Google is the big one. The can spy on you by getting inside your device.


----------



## Aunt Marg (Jul 8, 2021)

I've recently started using DuckDuckGo, thanks to a few members who recommended it.


----------



## Llynn (Jul 8, 2021)

Another vote for Duck Duck Go. I have also used it for a long time.


----------



## IrisSenior (Jul 8, 2021)

Well, I had to look up Duckduckgo as I have never heard of it. American like Google. I use Google but I don't worry about anyone tracking me - I have nothing to hide and I have software protection on my computer.


----------



## horseless carriage (Jul 8, 2021)

IrisSenior said:


> Well, I had to look up Duckduckgo as I have never heard of it. American like Google. I use Google but I don't worry about anyone tracking me - I have nothing to hide and I have software protection on my computer.


I have nothing to hide is the argument that those who want track us use. The answer is, why do you need to track us? The answer of course, is to build up a profile on you. Then that profile is bought and sold, so that we are tracked just about everything from our sleep, our social life, I bet they even know how many bathroom trips we make. 

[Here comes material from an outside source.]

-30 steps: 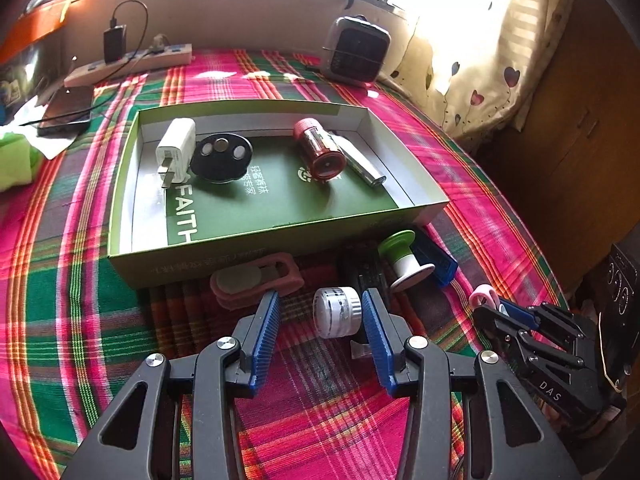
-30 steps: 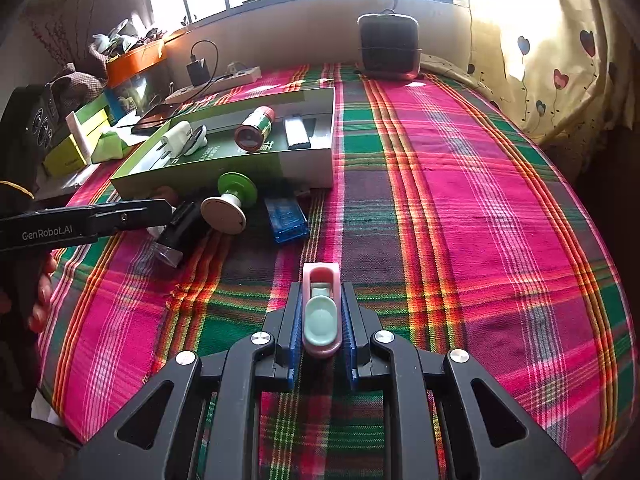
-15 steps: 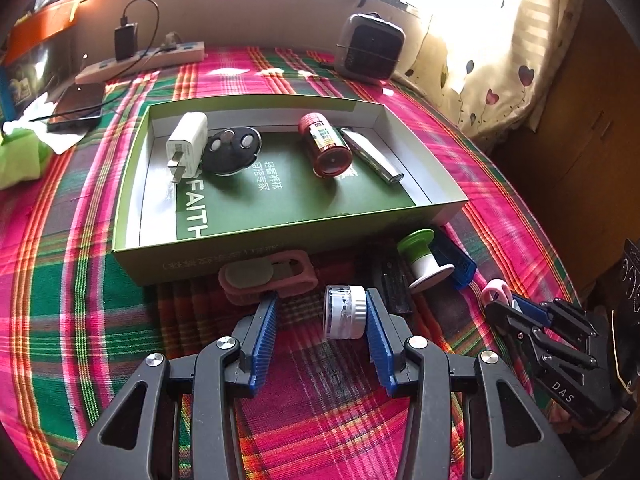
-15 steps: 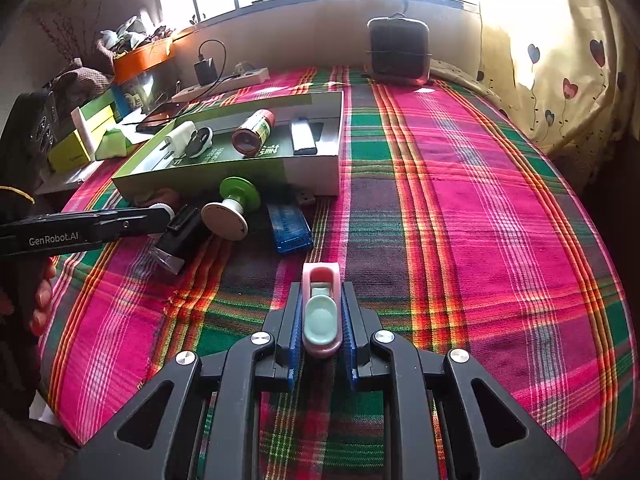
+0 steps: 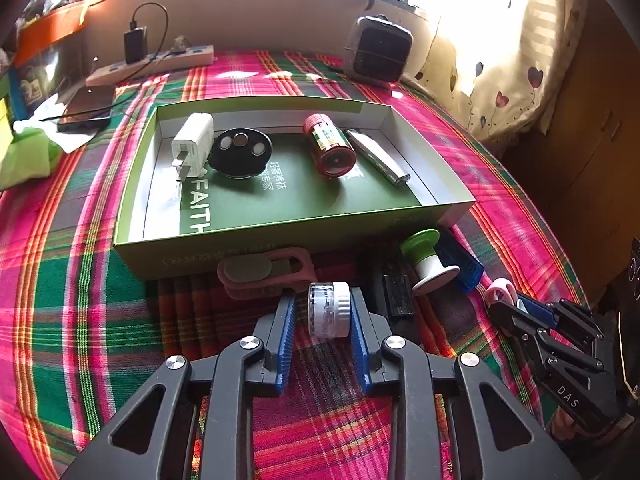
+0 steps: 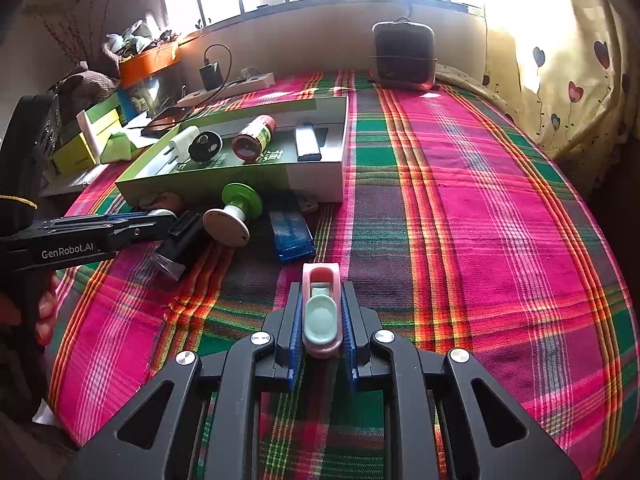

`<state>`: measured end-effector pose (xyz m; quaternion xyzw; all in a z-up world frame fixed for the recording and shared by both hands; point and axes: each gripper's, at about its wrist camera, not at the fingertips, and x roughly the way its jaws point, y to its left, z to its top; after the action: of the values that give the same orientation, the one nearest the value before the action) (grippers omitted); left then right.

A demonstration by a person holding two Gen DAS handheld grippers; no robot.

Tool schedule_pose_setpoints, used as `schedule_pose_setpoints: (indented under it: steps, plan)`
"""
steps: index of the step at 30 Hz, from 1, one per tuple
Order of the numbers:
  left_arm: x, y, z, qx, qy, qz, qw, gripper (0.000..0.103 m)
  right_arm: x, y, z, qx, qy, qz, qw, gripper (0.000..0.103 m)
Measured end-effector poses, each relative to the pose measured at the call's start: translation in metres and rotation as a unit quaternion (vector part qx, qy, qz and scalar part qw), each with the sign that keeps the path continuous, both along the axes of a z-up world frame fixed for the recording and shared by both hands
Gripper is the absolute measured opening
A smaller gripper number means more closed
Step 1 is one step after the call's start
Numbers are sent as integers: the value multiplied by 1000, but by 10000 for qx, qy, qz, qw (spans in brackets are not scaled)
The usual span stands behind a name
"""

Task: Organize rigid objects
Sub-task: 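Close the left gripper on the white cylindrical cap and lift it, then carry the white cap into the tray and release while the right gripper sets the pink clip inside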

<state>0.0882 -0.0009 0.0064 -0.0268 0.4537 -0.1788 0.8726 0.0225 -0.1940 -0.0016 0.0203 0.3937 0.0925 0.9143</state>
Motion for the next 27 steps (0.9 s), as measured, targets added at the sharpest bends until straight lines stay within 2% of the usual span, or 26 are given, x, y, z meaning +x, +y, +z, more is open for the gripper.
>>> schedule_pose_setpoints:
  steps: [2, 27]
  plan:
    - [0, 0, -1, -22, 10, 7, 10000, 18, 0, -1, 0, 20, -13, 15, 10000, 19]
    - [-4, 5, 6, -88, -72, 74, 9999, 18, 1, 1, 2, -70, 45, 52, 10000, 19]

Another Duckduckgo user here. I have never used any of the popular or famous social media sites and just before I log off I clear all of my viewing history, then I clear the browsing data and finally, I clear all temporary files, cookies & web form information. Bull Guard does that for me, but I feel happier seeing it deleted.

The tracking by these companies is the reason I don't have loyalty cards and never pay for anything by any method other than cash. A very skilled milliner in Belgium made me a hat for a wedding outfit, she spoke excellent English, so I phoned her and asked how much was the total price including shipping. It came to just under two hundred Euros. 

Without telling her, I went to a post office, bought two hundred Euros, slipped them inside a complimentary greeting card with a message of thanks and posted it. Two days later, the phone rings, it's my milliner: "You've sent me cash!" She exclaimed, "I have never been paid in cash," "don't you know what to do with it?" I asked, she laughed and said, "of course I know," but it's still a novelty. She actually photocopied the money as it sat, inside the card. She might have even put the image on her website. Cash a novelty, who would have thought?


----------



## cdestroyer (Jul 8, 2021)

cash a novelty? yes! spent a night in rv camp in midwest state and paid with cash, was asked by clerk in a surprise voice,, your paying in cash?


----------



## oldman (Jul 9, 2021)

cdestroyer said:


> cash a novelty? yes! spent a night in rv camp in midwest state and paid with cash, was asked by clerk in a surprise voice,, your paying in cash?


I agree. I have had this happen when buying gas. Even car rental agencies require a credit card.


----------



## ManjaroKDE (Jul 9, 2021)

The horrible seven are out there, since I use 'Ghostery' and 'Duckduckgo Essentials' I was showing 41 trackers blocked from CNN.com, BBC was showing 32 I moved to mail.com they only showed 4. I quit Facebook, Google (as much as one can) many years ago.  My quest is to get Google out of my life, a most daunting task. 

Went back to 'Linux Mint' they don't use 'SNAPD' (lets Google and others to upload anything they want).  Bought my wife a Chromebook, the Win10 was beyond slow, she wanted to keep it, I guess for sentimental reasons, didn't want me to turn it into better Linuxbook (something I understand).  Whatever!


----------